▶ _REQUIRED ACTION_:
Pull every line holding the string "gripper" from the records below.

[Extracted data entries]
+++

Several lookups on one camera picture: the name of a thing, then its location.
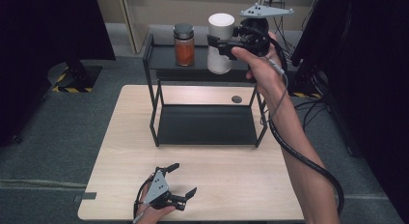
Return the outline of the white-lidded jar of white granules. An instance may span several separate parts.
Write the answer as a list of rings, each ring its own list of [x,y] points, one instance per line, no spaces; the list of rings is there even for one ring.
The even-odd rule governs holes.
[[[234,17],[230,14],[213,14],[208,18],[208,34],[228,41],[232,37]],[[208,46],[207,68],[216,74],[227,73],[232,68],[232,61],[226,55],[220,55],[217,47]]]

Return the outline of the person's right hand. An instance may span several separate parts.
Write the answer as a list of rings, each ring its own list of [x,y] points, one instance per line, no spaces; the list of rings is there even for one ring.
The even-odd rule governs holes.
[[[269,52],[264,57],[254,55],[241,47],[234,47],[232,53],[238,60],[250,66],[246,78],[257,80],[257,89],[263,95],[269,109],[278,107],[286,95],[286,86],[283,78],[270,65],[270,61],[277,65],[281,64],[275,46],[270,44]]]

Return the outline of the dark curtain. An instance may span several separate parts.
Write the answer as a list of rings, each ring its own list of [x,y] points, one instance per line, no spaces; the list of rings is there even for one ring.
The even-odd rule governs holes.
[[[318,0],[291,58],[327,78],[347,138],[409,224],[409,0]]]
[[[114,58],[97,0],[0,0],[0,148],[25,125],[52,67]]]

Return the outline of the beige wall post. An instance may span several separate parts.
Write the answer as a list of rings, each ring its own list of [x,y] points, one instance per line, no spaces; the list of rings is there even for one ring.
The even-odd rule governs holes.
[[[149,26],[148,24],[141,23],[137,19],[136,13],[132,10],[131,0],[119,1],[131,50],[134,54],[139,54],[143,50],[146,35],[149,31]]]

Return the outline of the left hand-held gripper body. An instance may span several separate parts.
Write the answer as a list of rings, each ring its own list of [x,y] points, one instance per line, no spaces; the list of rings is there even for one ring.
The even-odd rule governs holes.
[[[141,195],[145,186],[148,187],[148,192],[144,199],[138,199],[138,204],[150,205],[156,210],[169,206],[178,210],[176,196],[170,192],[169,185],[165,180],[167,173],[162,174],[162,169],[157,167],[155,172],[141,185],[138,195]]]

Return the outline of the glass jar of orange powder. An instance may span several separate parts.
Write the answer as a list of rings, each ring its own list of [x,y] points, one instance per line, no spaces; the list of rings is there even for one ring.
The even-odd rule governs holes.
[[[191,66],[195,57],[194,27],[189,23],[178,23],[173,32],[177,64]]]

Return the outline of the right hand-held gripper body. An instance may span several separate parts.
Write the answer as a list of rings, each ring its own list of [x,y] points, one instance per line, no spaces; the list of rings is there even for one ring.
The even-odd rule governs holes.
[[[282,49],[268,34],[269,16],[283,16],[293,14],[293,9],[279,9],[271,6],[260,5],[256,3],[247,10],[241,11],[240,16],[243,20],[238,26],[244,28],[244,36],[239,37],[242,47],[257,56],[265,56],[269,50],[270,44],[275,46],[277,52]]]

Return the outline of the black stand base hazard tape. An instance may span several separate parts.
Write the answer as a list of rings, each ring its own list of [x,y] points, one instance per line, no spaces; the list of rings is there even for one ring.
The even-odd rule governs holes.
[[[101,66],[66,67],[52,88],[53,92],[90,93],[102,70]]]

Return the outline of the grey floor tape patch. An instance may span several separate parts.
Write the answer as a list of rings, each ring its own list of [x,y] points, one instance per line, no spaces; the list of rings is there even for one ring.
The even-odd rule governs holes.
[[[96,197],[95,192],[84,192],[82,194],[75,195],[73,201],[75,203],[80,203],[83,200],[94,200]]]

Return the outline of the person's left hand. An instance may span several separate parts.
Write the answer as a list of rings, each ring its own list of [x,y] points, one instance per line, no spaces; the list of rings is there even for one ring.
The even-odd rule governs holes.
[[[175,207],[169,206],[161,210],[156,210],[149,205],[139,204],[136,212],[138,220],[135,221],[135,224],[156,224],[165,215],[173,212],[175,209]]]

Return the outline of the black metal shelf rack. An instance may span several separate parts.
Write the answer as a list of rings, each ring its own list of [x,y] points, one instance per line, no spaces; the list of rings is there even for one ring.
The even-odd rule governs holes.
[[[150,131],[157,146],[169,145],[253,145],[257,147],[266,130],[267,121],[260,116],[261,131],[256,131],[253,104],[259,110],[265,107],[258,92],[253,92],[247,104],[190,104],[167,103],[163,97],[164,82],[182,82],[189,93],[194,82],[231,82],[245,80],[245,65],[234,63],[224,74],[215,74],[205,68],[204,54],[207,48],[195,47],[194,64],[179,66],[174,48],[168,44],[156,44],[149,35],[143,56],[143,64],[150,92],[152,113]]]

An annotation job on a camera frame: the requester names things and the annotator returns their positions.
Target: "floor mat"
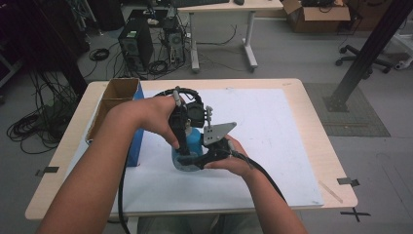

+++

▶ _RESULT OF THIS EXERCISE_:
Return the outline of the left hand-held gripper body. An instance may span several separate parts.
Return the outline of the right hand-held gripper body. An instance may span several separate parts.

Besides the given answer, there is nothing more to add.